Daredevil continues to be one of the best comic adaptations on any screen. It remains the gold standard for superhero television...

At the beginning of season three, Matt has once again been laid low, by having a building collapse on him at the end of The Defenders. The head trauma interferes with his senses, so he must learn to fight again. It’s easy to empathize with his frustration—he spent most of his early life overcoming his handicap, and now he must return to square one. But Matt’s rehabilitation is also a physical manifestation of his inner conflict. He grapples with what it means to be Daredevil, why he does it, and also how he does it. Matt finally admits to himself that Daredevil was originally created for his own personal fulfillment, not the good of the community. Throughout most of the first season, his actions actually made things much worse in Hell’s Kitchen, yet he never considered giving up his crusade. If Daredevil is truly going to be a hero, he has to serve the greater good, not just enact vengeance. Yet again, Matt struggles with whether or not to murder the Kingpin, but from a different perspective. Instead of meting out punishment, he seeks to save lives. Wilson Fisk is clearly a danger no matter where he is, and bodies continue to pile at his feet. If the Kingpin is so powerful that even prison cannot curtail his murderous schemes, does Daredevil have a moral responsibility to kill him? If he removes a terrible threat, do the lives he saves justify the one he takes? Matt twists himself up about it so much you’re not really sure what he’s going to do when the final boss fight begins.

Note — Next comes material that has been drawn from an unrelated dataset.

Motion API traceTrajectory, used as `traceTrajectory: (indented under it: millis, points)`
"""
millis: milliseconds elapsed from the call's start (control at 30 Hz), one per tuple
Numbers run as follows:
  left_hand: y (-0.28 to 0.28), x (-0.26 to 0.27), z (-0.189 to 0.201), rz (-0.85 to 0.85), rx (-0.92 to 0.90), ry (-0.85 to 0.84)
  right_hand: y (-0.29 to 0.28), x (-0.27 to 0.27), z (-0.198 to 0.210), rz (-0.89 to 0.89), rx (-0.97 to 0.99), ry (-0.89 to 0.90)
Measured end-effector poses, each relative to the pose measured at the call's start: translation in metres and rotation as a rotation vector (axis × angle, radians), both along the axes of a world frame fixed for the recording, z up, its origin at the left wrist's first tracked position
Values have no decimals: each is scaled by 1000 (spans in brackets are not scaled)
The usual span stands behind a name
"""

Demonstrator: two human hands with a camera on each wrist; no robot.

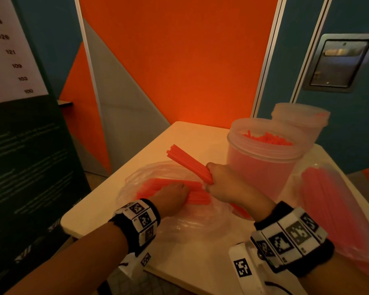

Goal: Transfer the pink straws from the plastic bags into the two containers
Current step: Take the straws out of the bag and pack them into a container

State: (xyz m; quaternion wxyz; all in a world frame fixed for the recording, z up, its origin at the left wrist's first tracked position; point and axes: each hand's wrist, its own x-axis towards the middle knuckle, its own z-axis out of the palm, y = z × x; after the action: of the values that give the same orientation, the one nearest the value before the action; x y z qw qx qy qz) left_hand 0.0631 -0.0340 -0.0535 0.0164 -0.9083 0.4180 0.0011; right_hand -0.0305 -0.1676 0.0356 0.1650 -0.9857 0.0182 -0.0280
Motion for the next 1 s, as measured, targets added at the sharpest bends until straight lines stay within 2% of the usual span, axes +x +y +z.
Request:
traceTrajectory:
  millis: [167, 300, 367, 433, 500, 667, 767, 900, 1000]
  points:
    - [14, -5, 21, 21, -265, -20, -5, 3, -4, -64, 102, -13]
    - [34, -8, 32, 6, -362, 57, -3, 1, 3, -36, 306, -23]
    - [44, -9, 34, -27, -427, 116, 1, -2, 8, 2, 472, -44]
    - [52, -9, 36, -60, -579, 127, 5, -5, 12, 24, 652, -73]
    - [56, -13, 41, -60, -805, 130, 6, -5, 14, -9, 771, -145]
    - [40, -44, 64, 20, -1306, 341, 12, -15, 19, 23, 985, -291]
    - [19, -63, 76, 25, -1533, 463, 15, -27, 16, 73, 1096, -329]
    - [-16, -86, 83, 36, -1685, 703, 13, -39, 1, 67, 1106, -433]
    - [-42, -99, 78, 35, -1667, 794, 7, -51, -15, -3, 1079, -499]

Even the villains are reinventing themselves in the latest season. While in prison, Fisk embraces his role as the Kingpin of crime and makes his move to reclaim the throne. Real estate fraud is abandoned in favor of a high-end protection racket. He builds a new empire from within government custody, turning his cage into a castle. Blackmailed FBI agents serve as his personal goon squad, and Fisk sells himself as the solution to all problems with the authorities. There’s even a media campaign of misinformation to rewrite his personal history to portray him as a wrongfully accused pillar of the community. It actually works for a while, which is why Daredevil has to seriously consider the possibility that death is the only answer.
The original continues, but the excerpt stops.